**Task details:**
Among the entries below, extract exactly the lines that run from the one with "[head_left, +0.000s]" through the one with "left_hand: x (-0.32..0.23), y", both ends included.

**Recorded data:**
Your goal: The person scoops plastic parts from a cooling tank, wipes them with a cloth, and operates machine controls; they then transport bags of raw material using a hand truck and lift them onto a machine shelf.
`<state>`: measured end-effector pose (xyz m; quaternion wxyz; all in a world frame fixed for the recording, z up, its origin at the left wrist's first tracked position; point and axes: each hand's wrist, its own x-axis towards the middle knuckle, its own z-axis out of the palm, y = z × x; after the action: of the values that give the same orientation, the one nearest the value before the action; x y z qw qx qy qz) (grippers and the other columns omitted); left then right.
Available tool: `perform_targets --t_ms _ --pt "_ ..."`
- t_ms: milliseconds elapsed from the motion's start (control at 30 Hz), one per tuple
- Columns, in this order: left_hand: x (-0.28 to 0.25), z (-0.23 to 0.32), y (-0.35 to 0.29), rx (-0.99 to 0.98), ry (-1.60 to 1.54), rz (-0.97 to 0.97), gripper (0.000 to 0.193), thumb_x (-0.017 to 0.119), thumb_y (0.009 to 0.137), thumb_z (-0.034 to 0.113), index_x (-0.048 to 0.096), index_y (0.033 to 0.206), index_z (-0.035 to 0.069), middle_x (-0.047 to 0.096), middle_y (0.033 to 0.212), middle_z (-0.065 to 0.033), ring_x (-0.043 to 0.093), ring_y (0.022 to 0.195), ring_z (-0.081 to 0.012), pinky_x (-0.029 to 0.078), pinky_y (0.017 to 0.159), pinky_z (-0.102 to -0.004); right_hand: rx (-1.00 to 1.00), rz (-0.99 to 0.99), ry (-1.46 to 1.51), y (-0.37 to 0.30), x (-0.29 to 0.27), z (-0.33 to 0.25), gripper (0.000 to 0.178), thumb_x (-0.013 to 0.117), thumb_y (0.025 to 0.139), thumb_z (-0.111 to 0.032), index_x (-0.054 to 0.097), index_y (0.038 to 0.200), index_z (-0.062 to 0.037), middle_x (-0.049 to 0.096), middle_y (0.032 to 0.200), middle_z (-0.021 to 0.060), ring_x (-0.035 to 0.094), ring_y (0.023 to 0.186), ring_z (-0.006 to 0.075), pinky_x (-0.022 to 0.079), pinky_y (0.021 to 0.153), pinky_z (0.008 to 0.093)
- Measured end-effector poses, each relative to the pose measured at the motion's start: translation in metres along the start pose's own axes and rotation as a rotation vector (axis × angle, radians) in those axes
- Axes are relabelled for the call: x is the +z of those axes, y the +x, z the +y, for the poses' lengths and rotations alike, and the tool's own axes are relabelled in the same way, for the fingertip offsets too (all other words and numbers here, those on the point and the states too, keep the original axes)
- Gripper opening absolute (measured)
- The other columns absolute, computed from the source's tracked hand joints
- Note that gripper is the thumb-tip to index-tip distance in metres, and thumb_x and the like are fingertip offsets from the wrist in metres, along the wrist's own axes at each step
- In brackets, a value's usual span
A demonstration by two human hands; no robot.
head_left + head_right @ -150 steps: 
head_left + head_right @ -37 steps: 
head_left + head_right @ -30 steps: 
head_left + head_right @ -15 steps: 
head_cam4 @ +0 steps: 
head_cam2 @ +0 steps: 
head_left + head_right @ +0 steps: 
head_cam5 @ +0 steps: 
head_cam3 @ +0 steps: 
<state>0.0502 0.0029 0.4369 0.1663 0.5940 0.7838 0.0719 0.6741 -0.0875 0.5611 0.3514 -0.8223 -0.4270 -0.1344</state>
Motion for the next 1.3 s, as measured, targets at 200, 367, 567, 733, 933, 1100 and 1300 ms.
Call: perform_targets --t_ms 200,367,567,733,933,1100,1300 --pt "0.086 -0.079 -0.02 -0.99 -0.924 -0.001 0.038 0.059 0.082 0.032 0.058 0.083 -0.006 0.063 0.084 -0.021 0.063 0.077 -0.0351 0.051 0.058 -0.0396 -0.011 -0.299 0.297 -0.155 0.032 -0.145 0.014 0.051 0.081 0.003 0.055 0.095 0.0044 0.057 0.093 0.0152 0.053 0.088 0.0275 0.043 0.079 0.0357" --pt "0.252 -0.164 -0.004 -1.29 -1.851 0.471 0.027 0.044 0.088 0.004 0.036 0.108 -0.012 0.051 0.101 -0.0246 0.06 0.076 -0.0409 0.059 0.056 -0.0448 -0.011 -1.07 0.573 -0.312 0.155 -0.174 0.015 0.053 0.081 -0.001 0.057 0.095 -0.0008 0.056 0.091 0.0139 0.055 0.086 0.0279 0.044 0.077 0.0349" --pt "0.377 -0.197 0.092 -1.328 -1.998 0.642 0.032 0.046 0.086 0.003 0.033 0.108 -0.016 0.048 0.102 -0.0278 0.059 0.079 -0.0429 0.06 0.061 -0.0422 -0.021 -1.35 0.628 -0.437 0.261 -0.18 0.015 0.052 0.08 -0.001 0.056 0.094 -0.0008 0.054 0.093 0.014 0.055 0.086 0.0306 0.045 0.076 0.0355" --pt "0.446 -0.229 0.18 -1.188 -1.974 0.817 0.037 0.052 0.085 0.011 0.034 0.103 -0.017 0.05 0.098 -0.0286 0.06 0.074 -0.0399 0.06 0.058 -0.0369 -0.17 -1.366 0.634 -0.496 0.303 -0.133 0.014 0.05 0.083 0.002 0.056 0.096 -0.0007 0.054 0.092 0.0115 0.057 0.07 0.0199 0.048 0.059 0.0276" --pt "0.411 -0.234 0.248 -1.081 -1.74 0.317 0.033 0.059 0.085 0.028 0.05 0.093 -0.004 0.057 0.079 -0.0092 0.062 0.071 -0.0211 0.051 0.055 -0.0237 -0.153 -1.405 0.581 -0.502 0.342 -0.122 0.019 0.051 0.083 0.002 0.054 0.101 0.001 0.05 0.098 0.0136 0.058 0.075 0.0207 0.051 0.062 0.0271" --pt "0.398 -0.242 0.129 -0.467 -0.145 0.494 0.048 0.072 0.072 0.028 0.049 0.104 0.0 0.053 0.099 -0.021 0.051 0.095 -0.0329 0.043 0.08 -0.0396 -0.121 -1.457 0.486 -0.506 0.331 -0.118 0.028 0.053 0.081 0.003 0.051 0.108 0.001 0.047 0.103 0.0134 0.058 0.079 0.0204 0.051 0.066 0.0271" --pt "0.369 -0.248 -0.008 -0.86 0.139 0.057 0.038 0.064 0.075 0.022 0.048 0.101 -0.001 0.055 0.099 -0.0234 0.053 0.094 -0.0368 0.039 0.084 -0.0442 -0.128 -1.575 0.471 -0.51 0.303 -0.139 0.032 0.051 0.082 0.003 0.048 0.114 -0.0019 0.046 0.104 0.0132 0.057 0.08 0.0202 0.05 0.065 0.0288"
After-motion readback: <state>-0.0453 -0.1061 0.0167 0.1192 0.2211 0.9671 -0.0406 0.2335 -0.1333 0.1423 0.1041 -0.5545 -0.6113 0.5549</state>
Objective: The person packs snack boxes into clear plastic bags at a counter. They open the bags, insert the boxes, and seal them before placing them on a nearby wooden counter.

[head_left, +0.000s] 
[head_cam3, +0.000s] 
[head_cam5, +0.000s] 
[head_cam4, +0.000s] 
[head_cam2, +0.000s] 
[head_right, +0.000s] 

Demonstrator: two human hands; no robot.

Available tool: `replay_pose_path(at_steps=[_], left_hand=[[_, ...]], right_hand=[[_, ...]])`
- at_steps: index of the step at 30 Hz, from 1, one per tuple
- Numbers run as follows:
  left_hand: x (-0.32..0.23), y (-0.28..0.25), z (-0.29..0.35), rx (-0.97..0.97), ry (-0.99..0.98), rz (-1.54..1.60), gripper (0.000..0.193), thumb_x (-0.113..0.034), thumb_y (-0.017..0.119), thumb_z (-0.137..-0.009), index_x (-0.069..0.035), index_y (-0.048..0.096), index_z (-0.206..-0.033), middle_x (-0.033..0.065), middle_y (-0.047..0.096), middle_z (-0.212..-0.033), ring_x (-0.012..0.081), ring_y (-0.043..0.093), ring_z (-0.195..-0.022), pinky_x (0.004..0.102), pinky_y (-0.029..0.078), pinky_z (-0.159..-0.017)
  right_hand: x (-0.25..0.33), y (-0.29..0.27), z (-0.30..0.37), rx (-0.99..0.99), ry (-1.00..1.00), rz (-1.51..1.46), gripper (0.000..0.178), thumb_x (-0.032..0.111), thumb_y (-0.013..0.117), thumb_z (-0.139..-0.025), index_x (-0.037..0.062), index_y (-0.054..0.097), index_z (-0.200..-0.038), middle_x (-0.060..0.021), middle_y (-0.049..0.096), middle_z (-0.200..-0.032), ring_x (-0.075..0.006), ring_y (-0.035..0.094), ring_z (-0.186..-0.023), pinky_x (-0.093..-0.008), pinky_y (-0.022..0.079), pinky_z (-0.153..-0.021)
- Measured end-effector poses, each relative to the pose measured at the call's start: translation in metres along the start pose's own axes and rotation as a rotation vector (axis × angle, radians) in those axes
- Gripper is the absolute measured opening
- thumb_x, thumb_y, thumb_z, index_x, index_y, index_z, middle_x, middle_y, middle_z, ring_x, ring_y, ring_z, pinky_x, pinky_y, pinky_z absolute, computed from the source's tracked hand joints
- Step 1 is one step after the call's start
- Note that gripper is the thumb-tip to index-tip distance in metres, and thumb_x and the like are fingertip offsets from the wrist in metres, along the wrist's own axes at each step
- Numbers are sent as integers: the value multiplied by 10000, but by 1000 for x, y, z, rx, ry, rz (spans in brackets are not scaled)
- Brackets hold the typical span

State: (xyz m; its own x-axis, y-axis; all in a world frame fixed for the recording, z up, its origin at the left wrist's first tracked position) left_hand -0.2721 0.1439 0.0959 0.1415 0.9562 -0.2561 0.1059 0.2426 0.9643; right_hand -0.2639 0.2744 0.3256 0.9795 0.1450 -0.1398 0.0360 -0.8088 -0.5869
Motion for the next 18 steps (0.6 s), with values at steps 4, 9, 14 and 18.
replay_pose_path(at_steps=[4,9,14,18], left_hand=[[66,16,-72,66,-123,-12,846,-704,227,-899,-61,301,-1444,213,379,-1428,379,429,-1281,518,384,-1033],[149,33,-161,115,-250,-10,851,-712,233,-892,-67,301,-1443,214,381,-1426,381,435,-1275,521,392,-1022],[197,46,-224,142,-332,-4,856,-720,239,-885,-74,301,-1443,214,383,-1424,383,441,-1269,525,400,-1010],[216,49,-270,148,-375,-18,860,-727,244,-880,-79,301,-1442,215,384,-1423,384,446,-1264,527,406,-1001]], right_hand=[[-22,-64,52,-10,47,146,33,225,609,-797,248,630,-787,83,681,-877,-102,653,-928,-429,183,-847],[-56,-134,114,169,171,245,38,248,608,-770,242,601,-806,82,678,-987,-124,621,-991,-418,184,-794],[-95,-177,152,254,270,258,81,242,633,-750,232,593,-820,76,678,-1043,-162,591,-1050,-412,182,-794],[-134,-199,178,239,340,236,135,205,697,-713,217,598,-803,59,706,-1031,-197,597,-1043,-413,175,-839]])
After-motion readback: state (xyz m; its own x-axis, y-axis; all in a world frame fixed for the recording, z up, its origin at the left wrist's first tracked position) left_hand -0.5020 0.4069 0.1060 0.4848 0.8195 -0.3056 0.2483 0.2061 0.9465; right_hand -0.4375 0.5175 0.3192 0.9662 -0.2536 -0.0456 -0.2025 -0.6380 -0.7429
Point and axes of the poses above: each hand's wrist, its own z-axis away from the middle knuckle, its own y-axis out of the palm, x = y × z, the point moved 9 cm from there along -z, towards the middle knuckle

**Answer space:**
[head_left, +0.000s] 
[head_cam3, +0.000s] 
[head_cam5, +0.000s] 
[head_cam4, +0.000s] 
[head_cam2, +0.000s] 
[head_right, +0.000s] 

Demonstrator: two human hands; no robot.

Available tool: `replay_pose_path(at_steps=[_], left_hand=[[_, ...]], right_hand=[[_, ...]])`
- at_steps: index of the step at 30 Hz, from 1, one per tuple
- Numbers run as follows:
  left_hand: x (-0.32..0.23), y (-0.28..0.25), z (-0.29..0.35), rx (-0.97..0.97), ry (-0.99..0.98), rz (-1.54..1.60), gripper (0.000..0.193), thumb_x (-0.113..0.034), thumb_y (-0.017..0.119), thumb_z (-0.137..-0.009), index_x (-0.069..0.035), index_y (-0.048..0.096), index_z (-0.206..-0.033), middle_x (-0.033..0.065), middle_y (-0.047..0.096), middle_z (-0.212..-0.033), ring_x (-0.012..0.081), ring_y (-0.043..0.093), ring_z (-0.195..-0.022), pinky_x (0.004..0.102), pinky_y (-0.029..0.078), pinky_z (-0.159..-0.017)

Nothing else is needed for the answer.